Ok, how about this example. The teacher never learned the Taeguek poomsae. One of his students buys the Kukkiwon DVD set and teaches the teacher the Taeguek poomsae. Can the student now called his teacher "my student"?]/quote]
Not sure that this really applies either, as the student really did not teach anything. It would be really hard for the student to truly teach his teacher. I do understand what you are trying to get at, but with anything there is always something we can learn from anyone. To try and make the analogy that you are would mean to take the concept of student/teacher to literal in almost a comical sense.
That is what senior do for their juniors, give advice, help out, and a lot of other things. The Junior Senior relationship is one of the hallmarks of the Korean martial arts, almost as important as (but different from) the teacher student relationship.
Agreed but when you teach weekly and have a set of kid that you teach in a class daily then I think you are doing more than just helping. Those students in that class are being taught by you, and you are call or titled Instructor. Then what does that make the students you teach? The Master may come out to assist or even run a class every now and then but for the most part it is left up to the Jr. of the Master.

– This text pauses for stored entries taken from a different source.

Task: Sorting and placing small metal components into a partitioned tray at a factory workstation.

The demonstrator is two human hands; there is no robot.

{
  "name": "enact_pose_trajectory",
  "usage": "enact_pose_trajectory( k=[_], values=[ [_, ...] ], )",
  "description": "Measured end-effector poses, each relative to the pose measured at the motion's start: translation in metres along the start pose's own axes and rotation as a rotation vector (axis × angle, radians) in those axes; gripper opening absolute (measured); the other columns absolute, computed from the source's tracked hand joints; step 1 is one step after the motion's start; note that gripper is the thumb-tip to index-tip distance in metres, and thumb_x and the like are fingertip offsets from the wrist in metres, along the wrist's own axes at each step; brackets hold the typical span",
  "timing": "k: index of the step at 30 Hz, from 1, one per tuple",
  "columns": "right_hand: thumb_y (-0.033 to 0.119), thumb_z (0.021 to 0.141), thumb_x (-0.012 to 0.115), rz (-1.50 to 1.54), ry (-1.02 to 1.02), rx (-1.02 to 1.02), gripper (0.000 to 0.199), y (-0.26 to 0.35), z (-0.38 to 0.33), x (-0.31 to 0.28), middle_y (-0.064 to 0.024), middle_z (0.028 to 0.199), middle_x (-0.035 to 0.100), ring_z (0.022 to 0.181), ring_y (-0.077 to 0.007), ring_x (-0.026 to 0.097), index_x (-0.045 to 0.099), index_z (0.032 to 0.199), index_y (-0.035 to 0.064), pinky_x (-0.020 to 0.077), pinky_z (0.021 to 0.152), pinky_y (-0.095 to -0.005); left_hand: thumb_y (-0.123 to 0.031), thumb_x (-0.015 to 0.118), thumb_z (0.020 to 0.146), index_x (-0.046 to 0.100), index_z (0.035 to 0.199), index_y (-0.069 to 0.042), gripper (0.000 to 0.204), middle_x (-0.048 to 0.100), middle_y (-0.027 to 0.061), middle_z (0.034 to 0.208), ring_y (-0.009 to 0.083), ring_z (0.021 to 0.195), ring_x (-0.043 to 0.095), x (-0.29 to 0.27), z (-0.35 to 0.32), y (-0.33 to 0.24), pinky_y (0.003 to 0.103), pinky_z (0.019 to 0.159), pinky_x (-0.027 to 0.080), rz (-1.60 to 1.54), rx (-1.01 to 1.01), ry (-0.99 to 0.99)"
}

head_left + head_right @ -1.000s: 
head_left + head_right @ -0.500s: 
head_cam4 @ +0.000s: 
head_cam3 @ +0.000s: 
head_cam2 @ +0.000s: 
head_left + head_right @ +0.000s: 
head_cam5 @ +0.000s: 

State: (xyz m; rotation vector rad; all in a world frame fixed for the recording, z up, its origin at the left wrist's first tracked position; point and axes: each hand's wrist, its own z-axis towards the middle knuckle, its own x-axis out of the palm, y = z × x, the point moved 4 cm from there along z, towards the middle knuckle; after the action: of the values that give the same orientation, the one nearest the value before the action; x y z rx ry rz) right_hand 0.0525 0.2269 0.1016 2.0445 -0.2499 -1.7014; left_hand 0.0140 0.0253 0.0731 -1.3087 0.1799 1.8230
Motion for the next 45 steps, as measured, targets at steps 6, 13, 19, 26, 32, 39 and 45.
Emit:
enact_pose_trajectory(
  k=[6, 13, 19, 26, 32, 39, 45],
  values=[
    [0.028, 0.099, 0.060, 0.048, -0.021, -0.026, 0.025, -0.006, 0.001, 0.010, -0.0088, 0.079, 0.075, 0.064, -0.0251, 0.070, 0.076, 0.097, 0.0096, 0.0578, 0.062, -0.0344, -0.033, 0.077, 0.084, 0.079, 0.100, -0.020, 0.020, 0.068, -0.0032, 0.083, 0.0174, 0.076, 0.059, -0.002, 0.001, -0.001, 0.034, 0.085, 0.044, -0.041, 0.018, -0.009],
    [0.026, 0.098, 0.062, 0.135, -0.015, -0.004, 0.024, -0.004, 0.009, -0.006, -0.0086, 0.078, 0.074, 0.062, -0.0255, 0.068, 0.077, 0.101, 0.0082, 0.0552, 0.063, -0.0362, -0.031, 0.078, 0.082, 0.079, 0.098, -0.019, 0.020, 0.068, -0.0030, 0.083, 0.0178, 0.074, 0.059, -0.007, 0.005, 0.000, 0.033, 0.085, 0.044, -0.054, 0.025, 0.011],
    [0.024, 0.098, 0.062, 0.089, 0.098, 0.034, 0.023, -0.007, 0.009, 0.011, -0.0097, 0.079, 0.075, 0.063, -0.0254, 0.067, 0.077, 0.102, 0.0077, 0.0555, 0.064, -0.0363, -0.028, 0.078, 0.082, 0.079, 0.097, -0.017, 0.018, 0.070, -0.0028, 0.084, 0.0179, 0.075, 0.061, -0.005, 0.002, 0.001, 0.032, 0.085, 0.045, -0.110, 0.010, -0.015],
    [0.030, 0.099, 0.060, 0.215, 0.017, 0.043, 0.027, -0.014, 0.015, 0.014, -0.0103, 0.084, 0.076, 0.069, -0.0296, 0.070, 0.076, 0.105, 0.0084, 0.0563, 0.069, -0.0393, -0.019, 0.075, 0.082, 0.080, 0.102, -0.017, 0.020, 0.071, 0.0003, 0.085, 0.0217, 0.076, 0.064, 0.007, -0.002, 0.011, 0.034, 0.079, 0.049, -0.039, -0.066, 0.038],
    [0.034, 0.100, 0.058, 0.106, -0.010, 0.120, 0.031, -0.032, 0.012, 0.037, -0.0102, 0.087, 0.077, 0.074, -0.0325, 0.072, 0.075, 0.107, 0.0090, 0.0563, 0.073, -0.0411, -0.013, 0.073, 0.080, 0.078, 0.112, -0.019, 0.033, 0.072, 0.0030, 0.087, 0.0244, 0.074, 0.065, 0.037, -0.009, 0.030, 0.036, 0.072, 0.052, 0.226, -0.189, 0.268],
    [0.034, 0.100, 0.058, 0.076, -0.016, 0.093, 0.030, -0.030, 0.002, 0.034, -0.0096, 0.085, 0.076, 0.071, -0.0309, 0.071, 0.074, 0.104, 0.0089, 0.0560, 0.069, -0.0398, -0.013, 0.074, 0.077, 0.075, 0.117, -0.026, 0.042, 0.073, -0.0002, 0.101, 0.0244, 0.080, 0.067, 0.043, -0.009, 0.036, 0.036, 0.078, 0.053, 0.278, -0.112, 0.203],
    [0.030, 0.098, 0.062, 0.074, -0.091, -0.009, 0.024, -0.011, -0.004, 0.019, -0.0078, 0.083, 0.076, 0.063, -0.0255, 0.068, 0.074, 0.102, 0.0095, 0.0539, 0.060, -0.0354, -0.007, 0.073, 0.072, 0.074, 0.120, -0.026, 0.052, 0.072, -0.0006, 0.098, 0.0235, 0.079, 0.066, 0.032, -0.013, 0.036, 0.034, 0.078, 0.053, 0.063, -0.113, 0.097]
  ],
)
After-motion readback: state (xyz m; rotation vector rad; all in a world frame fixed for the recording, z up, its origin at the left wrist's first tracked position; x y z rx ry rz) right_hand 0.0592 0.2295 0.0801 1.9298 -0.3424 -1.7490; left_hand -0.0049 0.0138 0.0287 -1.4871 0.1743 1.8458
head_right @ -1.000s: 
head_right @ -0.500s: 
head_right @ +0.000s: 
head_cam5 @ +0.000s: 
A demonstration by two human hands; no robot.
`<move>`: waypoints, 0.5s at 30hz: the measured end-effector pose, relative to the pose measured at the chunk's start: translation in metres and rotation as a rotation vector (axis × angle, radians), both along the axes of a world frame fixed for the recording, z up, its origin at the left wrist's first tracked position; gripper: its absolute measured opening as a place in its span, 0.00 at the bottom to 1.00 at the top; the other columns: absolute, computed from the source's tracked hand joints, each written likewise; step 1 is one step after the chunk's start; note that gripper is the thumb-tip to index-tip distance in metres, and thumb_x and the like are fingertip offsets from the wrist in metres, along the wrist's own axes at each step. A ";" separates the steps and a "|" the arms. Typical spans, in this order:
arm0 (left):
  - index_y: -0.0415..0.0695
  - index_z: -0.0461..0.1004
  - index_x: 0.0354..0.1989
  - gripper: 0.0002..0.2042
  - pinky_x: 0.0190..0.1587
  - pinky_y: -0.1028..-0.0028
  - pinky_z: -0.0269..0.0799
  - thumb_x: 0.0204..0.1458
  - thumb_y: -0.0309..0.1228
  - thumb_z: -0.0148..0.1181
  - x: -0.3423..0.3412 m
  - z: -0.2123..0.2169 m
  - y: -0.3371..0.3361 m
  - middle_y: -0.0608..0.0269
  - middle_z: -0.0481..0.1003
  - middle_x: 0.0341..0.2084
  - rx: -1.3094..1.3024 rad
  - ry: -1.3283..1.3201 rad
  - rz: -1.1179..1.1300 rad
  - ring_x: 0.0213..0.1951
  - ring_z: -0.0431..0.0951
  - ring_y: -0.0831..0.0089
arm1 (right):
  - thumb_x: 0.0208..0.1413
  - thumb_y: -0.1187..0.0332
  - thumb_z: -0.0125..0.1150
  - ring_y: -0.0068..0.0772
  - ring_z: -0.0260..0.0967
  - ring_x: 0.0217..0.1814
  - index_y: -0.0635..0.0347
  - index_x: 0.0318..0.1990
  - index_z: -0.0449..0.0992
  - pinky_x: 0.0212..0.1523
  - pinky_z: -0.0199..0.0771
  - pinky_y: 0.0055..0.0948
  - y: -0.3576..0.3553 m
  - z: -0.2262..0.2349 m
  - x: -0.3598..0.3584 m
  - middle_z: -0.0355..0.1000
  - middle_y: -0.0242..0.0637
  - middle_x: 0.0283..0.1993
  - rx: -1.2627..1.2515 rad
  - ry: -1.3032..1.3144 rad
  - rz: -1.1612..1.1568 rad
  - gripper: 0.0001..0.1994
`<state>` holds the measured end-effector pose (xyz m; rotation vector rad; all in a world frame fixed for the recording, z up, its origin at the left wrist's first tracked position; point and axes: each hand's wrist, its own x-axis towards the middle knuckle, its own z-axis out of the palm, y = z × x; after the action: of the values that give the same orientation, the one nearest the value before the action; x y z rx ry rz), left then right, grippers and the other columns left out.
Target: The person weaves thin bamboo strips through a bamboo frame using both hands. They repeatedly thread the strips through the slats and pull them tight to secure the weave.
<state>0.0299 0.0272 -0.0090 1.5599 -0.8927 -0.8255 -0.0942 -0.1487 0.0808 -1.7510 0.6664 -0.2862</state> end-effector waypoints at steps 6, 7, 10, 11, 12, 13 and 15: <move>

What if Master has his set of classes that he runs but he does not run them all? What if there are 3 Master instructors in one school but one Master Owner? Each Master instructor also teach his/her own set of classes. What if two of the Master instructors teach from 9th Gup to 3rd Gup but then the Master instructor teach from 3rd Gup on up? Do those other Masters not have any students? At the same time any student can go to any Master for help or advice?